Three minutes later the tech comes back to tell me I'm done for the day. WHAT??? I've already been through the hardest part and been nauseous and now you are going to "dismiss" me?!? Ugh. Apparently, if there is a gallstone or an inability to clarify if a gallstone exists, they run the risk of pushing that gallstone through with the CKK. The radiologist was unable to determine if there were gallstones or not, or so the story goes, and it is too risky to continue the test.
I decided to go and follow up with my PCP, get the results of 2 of my tests, to see what he had to say about them stopping my hidascan today and address a new situation that arose a week ago. Well, that is when I started to hit my rock bottom. The new situation has progressively gotten worse and has been bleeding for almost 7 days, so when he inspected that he advised I needed to see a surgeon immediately, as in this afternoon. So an appointment was made for 2:00pm.
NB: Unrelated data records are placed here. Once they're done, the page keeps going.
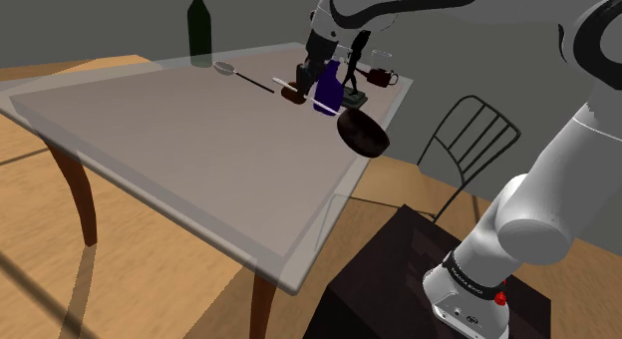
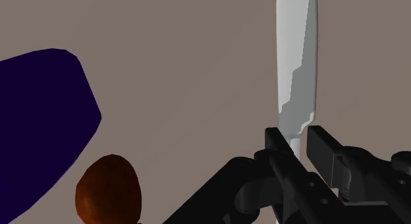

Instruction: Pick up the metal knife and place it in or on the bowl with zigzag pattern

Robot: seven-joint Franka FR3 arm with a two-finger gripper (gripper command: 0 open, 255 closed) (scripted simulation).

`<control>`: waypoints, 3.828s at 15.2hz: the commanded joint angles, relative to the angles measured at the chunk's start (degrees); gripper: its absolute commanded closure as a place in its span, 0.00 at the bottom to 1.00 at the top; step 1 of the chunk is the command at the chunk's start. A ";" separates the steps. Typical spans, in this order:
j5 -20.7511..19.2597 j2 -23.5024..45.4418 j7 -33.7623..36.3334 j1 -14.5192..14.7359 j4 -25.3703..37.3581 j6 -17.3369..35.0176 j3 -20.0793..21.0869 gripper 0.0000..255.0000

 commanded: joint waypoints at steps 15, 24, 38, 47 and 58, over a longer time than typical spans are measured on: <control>0.94 -21.81 -5.80 -2.26 -17.31 -4.80 -3.44 1.00; 0.59 -28.45 -7.97 -3.01 -26.42 -2.44 -4.98 1.00; 0.86 -27.07 -8.49 -2.93 -33.30 5.82 -5.06 1.00; 0.86 -27.10 -8.50 -2.94 -33.29 5.78 -5.07 0.00; 0.50 -30.11 -8.30 -3.18 -28.52 -2.01 -5.20 0.00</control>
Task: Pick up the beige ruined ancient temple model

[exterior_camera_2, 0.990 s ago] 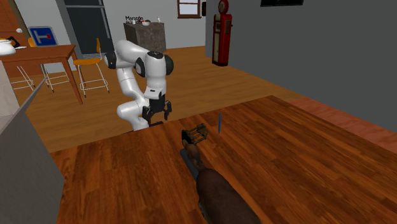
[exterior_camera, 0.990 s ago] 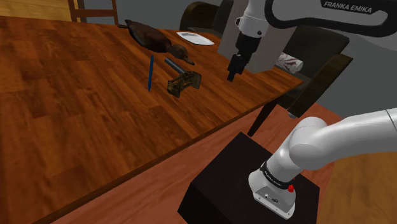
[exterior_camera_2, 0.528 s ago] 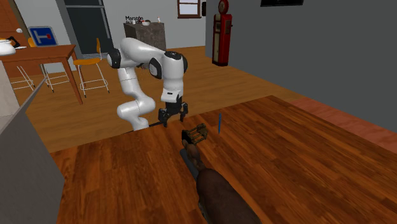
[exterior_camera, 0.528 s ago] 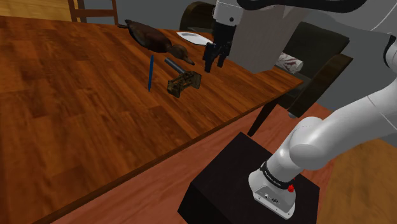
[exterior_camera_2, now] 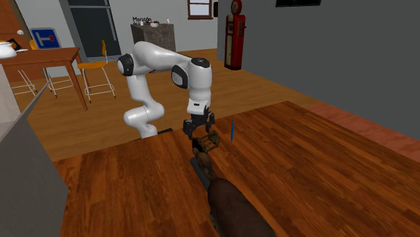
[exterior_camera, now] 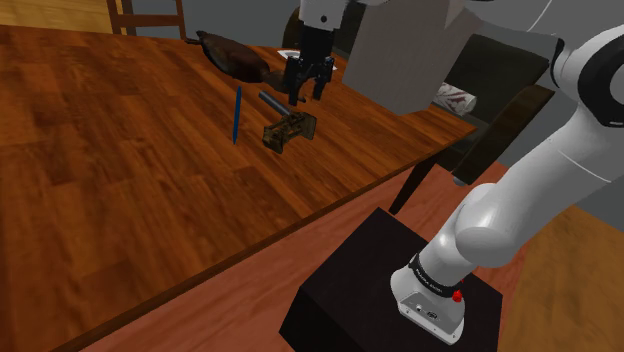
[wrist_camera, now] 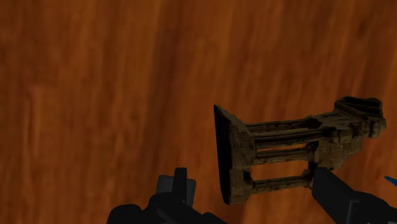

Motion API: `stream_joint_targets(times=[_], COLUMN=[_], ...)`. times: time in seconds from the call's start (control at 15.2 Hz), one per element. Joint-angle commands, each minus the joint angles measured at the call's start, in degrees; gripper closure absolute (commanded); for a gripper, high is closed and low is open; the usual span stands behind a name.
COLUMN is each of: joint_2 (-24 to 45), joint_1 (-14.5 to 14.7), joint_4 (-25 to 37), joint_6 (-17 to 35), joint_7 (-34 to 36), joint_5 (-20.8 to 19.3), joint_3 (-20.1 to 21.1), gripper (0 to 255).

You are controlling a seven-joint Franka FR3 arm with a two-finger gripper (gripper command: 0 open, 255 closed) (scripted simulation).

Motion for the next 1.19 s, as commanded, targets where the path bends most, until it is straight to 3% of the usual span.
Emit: stream_joint_targets(times=[0.0,0.4,0.46,1.12], joint_2=[0.4,0.4,0.3,0.4], joint_1=[0.0,0.1,0.0,0.1], joint_4=[-0.8,-4.4,-4.4,-3.6], joint_6=[1.2,4.7,4.8,4.0], joint_7=[0.1,0.1,0.0,0.1], joint_5=[0.0,0.1,0.1,0.1], joint_3=[0.1,0.1,0.1,0.1], gripper=[0,0,255,255])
Then he looked up my bone scan and that came back fine.
My blood work on the other hand...not good at all. I am now a diabetic...this is only the 4th time I've said those words. And each time I do I come to tears. It isn't to the point of being on insulin or anything like that and actually my blood work is only 1 point over the high end. So it is only the beginning, but I must get control over the situation now!!!! Of course related to this, my liver enzymes are a little elevated too. Ugh... So he tells me I need to start an oral diabetic medication, change my diet and start exercising. I will need to check my blood sugar twice a day. Doc also said that he would be sending my results to an Endocrinologist and also questioned if I was ever diagnosed with PCOS (Poly Cystic Ovary Syndrome). I was years ago and then the next OB/GYN told me I didn't have it...how the hell am I suppose to know?!?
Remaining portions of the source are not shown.